Of the records that follow, copy only the lines from the line containing "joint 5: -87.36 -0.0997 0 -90" to the line containing "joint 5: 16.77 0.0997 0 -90", both included, exactly as written.

Top of DATASET CONTENT

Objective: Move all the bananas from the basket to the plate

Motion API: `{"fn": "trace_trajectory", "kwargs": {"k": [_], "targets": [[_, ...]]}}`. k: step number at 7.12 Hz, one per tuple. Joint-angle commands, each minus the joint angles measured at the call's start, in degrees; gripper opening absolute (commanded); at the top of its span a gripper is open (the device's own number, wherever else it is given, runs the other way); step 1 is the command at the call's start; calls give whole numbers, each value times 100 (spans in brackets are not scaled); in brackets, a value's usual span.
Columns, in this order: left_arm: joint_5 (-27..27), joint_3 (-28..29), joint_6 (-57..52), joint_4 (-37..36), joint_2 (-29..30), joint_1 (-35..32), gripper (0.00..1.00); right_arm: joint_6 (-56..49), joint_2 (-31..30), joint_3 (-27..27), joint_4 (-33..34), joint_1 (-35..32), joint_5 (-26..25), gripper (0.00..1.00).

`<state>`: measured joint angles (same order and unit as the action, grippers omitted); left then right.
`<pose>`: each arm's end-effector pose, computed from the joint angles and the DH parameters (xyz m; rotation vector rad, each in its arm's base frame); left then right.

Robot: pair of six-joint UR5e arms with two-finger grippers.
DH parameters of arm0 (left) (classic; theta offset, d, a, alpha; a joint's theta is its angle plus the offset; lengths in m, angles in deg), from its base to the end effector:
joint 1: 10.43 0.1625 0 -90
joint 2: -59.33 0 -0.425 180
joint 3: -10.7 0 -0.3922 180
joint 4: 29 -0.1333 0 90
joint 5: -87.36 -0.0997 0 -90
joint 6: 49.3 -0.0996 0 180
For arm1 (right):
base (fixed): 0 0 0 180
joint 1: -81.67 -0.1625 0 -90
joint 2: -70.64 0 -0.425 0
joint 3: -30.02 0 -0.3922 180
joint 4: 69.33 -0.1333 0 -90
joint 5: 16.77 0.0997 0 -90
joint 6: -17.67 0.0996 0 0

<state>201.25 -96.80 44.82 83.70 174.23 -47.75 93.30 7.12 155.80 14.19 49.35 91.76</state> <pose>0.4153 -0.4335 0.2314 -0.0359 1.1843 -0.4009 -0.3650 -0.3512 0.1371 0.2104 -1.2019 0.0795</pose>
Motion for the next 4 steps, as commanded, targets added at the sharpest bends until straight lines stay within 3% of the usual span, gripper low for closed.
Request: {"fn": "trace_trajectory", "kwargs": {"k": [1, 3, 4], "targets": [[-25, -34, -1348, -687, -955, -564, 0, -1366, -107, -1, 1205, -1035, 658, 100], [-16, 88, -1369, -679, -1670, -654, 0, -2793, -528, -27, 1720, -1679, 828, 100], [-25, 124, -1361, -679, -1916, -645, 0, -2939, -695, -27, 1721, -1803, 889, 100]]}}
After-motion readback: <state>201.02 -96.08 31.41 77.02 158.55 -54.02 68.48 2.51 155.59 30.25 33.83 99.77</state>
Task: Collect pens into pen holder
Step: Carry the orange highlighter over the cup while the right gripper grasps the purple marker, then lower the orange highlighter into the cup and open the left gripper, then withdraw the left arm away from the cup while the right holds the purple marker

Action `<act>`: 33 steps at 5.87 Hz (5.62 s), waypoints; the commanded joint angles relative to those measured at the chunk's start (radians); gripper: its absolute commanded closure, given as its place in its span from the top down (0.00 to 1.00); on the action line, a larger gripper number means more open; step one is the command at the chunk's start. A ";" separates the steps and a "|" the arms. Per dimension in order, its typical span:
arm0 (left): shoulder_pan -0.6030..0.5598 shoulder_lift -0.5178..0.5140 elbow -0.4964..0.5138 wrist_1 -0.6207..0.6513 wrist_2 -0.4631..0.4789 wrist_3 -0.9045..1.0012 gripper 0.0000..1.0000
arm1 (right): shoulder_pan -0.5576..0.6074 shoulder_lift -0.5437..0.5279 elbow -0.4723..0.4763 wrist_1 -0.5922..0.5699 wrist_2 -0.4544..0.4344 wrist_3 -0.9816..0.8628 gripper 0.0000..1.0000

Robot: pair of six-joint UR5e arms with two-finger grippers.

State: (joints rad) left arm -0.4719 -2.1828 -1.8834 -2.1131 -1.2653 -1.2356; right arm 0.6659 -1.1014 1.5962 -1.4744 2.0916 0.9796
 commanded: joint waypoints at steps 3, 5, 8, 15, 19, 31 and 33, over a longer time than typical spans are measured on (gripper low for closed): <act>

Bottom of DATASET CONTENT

▶ _EXERCISE SOLUTION_
joint 5: -87.36 -0.0997 0 -90
joint 6: 49.3 -0.0996 0 180
For arm1 (right):
base (fixed): 0 0 0 180
joint 1: -81.67 -0.1625 0 -90
joint 2: -70.64 0 -0.425 0
joint 3: -30.02 0 -0.3922 180
joint 4: 69.33 -0.1333 0 -90
joint 5: 16.77 0.0997 0 -90

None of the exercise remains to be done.